Appropriation and re-enactment are central to Stenbom's methodology. Taking her source material from public distribution media such as television, movies, advertising, government information broadcast, 24-hour news, and the Internet, Stenbom frequently casts herself as the protagonist of a pastiche that examines our anxieties and desires, reinterpreting scenarios within mass media, retail, and domestic life.

 

"...I have become specifically interested in what triggers fear in contemporary life and how that fear is used to capture
our attention and imagination, making us 'happy customers' and ultimately controlling us."

 

Cecilia Stenbom, 2011. 


State of Emergency is a 6 channel video installation based on interviews extracted from Rescue 911, the hugely popular US docu-drama from the 1990's hosted by William Shatner about real life rescue situations and amazing stories of survival.
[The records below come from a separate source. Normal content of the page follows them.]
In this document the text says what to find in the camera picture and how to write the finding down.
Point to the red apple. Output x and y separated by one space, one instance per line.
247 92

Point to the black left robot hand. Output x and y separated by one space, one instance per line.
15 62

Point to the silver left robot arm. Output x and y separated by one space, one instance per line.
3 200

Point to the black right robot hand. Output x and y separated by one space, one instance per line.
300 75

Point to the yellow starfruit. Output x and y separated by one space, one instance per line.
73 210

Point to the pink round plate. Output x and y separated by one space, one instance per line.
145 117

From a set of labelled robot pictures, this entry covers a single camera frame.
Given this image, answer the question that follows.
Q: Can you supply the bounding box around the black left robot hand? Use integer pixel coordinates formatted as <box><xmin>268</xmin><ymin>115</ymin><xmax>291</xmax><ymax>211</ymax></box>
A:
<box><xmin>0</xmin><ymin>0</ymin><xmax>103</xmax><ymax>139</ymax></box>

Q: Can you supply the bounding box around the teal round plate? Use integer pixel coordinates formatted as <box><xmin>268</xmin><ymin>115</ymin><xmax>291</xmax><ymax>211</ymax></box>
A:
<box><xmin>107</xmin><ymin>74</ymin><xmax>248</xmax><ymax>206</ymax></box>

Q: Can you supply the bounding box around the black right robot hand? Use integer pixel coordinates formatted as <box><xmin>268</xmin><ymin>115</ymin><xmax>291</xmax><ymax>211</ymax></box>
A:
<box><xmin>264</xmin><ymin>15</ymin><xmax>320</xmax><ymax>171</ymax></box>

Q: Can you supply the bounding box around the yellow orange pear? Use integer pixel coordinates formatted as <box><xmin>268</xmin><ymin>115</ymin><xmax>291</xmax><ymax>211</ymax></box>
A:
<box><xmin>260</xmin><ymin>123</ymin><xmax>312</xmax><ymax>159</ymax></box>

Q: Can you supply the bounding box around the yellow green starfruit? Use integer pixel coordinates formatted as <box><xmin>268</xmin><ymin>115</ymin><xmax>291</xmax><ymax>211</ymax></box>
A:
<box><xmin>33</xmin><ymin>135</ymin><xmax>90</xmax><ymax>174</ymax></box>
In the State of Emergency, Stenbom performs 6 characters from the Emergency services; the 911 Dispatcher, the Police officer, the Paramedic, the Fireman, the Doctor and the Nurse, all talking simultaneously of their experience, delivering a constant barrage of the almost indecipherable narrative.

 

You've Had Me Again is an installation of paintings made on the underside of clear acrylic Perspex. The images are a mix of symbols and detail taken from Stenbom's ongoing collection of material associated with real life drama including: 'The Swine Flu Suit' sold to provide the public with protection from the virus, Gas Masks sold for domestic use, a list of resuscitation drugs, and emergency service equipment and patterns. They are presented alongside patterns and objects that are taken from everyday life, this is echoed in Play Dead, a diptych of giant self-portrait ink drawings depicting the artist entirely in monochrome save for a pair of marigold gloves and a red and white gingham apron.

 

Happy Endings Stenbom's series of highly glossed paintings also derive from the overly sentimental concluding scenes of Rescue 911 that brings together everyone involved in the accident to react to it's outcome. A counterpoint to the sensationalism of Stenbom's interpretations of mass media, The Scene is a silent, looped video animation based on emergency vehicle lights. Projected into the darkened domestic interiors of Workplace Gallery's upper floors The Scene recalls the effect of an event outside, spilling in through the window and trailing around the room prompting a more poignant moment of reflection.

 

Much of Stenbom's new work plays on her own susceptibility to be manipulated by mass media and popular culture and her real anxiety around how best to navigate fact and fiction. The sculptures Bio-Terrorism vs. Natural Defenses bring together the container of one of the worlds most popular pro-biotic drinks with the Latin names of bacteria and viruses used in biological warfare. DEFCON is an installation comprised of 2 line drawings covering 2 walls of the gallery. The first image is a fictitious depiction of NORAD (North American Aerospace Defense Command) taken from the 80's film War Games; the second image is a flowchart diagram of Stenbom's own personal list of threats to her daily existence.

 

Alive - An Essential Guide to Survival is the latest in an ongoing series of video works in which Stenbom performs an unsettling monologue to camera. Past works have included a guide to her collection of gadgets and a sideways look at US fat-fighting drugs. In this case, she provides us with a contemporary survival guide made up of official and unofficial advice on how to stay alive such as how to avoid being killed by an accident, by an infectious disease, or how to survive a terrorist attack. In Homeland Security Stenbom presents a humorous and self defeating world of narcissism and neurosis where everything from washing up to watching TV is fraught with danger and the potential to discover another way to die.